Nicarágua exige comprovação da vacina contra febre amarela

Brasileiros que forem viajar para o Nicarágua terão que passar a apresentar o Certificado Internacional de Vacinação ou Profilaxia (CIVP), registro de vacinação contra a febre amarela, que deve ser aplicada pelo menos 10 dias antes da viagem. E, a partir da próxima segunda-feira (6), o certificado será exigido também pelo Panamá.

No Panamá, a apresentação do documento não será exigida em casos de vôos de conexão e escala, quando o viajante não sair do aeroporto. A Nicarágua ainda não informou se cobrará o certificado nesses casos.

Segundo a Organização Mundial de Saúde (OMS), a emissão do CIVP comprova que o cidadão tomou uma dose da vacina contra a febre amarela, que tem validade para toda a vida. Para ter acesso ao documento, basta apresentar o documentos pessoais junto ao cartão nacional de vacinação com os dados da vacina, tais como data de administração, lote da vacina, assinatura do profissional que realizou a aplicação e identificação da unidade de saúde onde a dose foi aplicada.

A emissão do CIVP é gratuita e acontece nos Centros de Orientação para a Saúde do Viajante da Anvisa (Agência Nacional de Vigilância Sanitária), localizados em Portos, Aeroportos e Fronteiras. Desde abril de 2011, o certificado pode ser emitido ainda em Unidades do Sistema Único de Saúde (SUS) credenciadas, como postos de saúde e hospitais, e nas clínicas particulares credenciados para essa finalidade.

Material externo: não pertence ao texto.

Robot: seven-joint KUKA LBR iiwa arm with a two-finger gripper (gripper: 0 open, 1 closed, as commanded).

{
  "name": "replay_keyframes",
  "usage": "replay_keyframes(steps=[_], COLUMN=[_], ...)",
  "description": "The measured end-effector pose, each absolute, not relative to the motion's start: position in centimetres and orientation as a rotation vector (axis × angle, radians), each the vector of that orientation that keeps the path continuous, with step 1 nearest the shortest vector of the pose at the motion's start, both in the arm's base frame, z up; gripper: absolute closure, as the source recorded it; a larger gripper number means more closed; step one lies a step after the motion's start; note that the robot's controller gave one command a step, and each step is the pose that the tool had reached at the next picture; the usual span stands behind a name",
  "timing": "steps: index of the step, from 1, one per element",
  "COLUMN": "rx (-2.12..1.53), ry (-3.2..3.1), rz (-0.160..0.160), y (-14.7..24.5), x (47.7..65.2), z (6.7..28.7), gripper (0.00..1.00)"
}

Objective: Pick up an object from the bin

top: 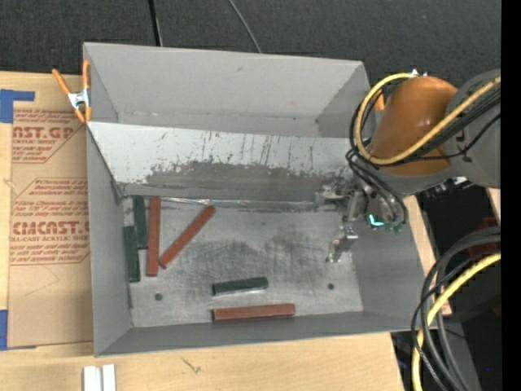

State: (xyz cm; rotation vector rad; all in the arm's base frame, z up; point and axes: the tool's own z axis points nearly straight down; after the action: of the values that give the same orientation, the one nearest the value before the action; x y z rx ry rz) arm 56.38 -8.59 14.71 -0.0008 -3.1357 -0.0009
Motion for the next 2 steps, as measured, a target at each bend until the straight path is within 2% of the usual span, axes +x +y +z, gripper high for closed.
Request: replay_keyframes(steps=[1, 2], rx=[0.001, 0.003], ry=[-3.143, -3.154], rz=[0.001, 0.007], y=[-8.56, -7.62], x=[56.57, 56.14], z=[15.15, 14.25], gripper=[0.0, 0.0])
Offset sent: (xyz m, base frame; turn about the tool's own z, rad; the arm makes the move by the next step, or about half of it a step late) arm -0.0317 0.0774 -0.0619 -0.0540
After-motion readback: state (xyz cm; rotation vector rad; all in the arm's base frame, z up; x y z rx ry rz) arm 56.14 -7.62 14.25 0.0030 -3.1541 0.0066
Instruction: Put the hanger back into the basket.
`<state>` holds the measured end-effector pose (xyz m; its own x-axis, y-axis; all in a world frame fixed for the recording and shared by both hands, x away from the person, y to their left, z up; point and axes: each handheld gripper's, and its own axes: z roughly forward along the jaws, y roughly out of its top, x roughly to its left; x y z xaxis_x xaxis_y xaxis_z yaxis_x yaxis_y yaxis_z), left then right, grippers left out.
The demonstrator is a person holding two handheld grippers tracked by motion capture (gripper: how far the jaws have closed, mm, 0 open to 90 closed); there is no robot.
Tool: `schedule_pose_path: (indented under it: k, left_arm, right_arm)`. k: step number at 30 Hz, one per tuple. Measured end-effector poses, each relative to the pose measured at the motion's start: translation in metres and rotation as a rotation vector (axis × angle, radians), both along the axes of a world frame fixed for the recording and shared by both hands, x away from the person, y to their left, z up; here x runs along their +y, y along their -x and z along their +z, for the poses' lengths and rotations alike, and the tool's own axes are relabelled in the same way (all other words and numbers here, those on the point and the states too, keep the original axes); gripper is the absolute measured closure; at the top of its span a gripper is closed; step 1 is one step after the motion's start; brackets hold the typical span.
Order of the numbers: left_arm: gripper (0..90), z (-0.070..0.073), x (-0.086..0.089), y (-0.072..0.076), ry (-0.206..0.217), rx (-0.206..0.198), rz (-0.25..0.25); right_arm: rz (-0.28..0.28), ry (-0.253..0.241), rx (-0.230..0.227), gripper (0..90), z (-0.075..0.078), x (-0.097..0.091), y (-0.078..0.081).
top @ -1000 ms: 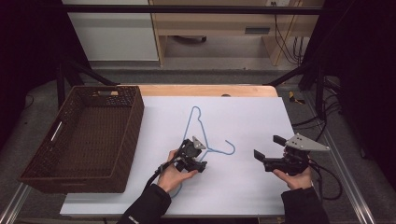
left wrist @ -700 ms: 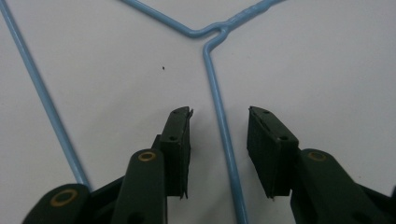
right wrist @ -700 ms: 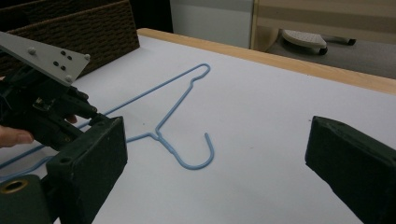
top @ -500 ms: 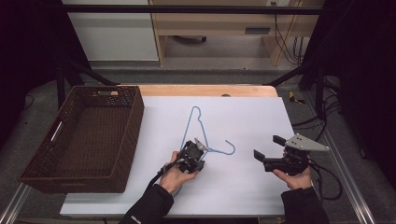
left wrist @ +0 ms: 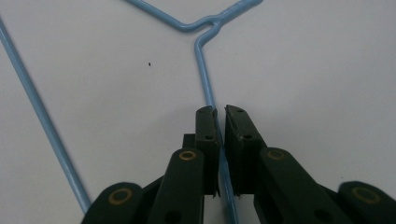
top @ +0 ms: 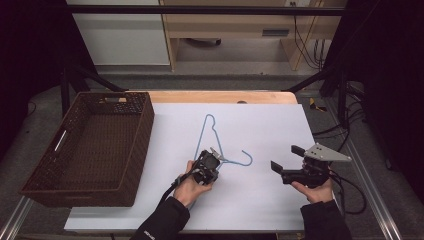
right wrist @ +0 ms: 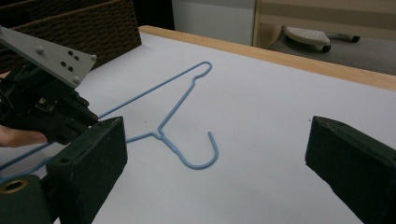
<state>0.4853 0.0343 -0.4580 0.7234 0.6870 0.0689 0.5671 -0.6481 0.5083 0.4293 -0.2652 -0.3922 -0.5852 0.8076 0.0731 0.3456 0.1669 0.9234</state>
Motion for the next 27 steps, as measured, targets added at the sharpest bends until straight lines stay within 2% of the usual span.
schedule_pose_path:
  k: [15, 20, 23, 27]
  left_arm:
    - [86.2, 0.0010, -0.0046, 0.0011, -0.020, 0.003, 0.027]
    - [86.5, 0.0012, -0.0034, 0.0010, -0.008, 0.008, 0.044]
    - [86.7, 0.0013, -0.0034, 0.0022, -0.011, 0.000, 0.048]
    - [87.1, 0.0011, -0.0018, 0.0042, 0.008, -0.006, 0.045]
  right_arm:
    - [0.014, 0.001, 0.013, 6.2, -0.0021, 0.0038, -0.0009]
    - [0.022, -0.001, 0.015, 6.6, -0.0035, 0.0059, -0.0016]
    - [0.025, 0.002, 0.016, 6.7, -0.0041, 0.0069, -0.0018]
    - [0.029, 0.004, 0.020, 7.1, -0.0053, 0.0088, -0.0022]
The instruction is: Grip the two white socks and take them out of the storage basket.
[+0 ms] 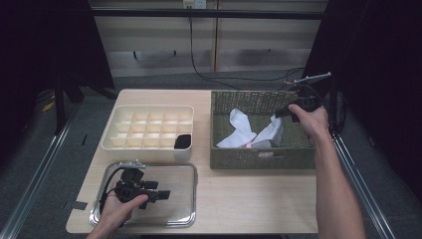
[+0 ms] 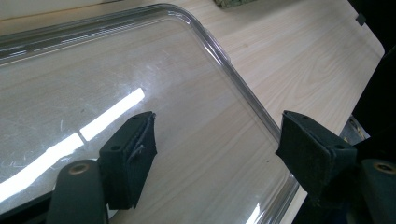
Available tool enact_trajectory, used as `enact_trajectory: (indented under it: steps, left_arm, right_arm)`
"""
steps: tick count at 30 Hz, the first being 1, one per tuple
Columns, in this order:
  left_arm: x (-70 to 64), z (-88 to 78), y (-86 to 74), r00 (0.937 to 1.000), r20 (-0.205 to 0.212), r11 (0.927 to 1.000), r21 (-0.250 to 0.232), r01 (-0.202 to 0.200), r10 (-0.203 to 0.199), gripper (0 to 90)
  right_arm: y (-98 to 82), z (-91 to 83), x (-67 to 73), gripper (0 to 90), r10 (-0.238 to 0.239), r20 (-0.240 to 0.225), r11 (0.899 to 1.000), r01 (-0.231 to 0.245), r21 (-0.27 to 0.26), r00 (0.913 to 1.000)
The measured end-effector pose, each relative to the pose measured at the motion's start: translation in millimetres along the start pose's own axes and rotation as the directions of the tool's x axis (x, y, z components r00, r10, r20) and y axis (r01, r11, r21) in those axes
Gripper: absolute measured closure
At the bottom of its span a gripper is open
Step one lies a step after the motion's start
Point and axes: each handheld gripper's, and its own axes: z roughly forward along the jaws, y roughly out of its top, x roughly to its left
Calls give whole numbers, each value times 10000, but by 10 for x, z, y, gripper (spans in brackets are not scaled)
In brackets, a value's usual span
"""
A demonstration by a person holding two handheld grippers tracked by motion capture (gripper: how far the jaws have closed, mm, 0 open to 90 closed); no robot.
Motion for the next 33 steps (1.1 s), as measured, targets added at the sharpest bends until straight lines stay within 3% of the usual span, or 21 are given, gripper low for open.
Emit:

Mais informações sobre o documento podem ser acessadas no site da Anvisa.

Maranhão

No Maranhão, as vacinas contra febre amarela já estão disponíveis desde o dia 17 de janeiro deste ano. O alerta sobre a doença aumentou após a incidência de alguns casos no estado de Minas Gerais. As doses devem estar disponíveis nos postos de saúde durante todo o ano.

CIVP

O certificado internacional de vacinação ou profilaxia (CIVP), além de comprovar a vacinação contra a febre amarela e outras doenças, também apresenta como outros métodos profiláticos, medidas tomadas para evitar a disseminação e doenças e contaminação. É exigido, por alguns países, como condição para a entrada de um viajante.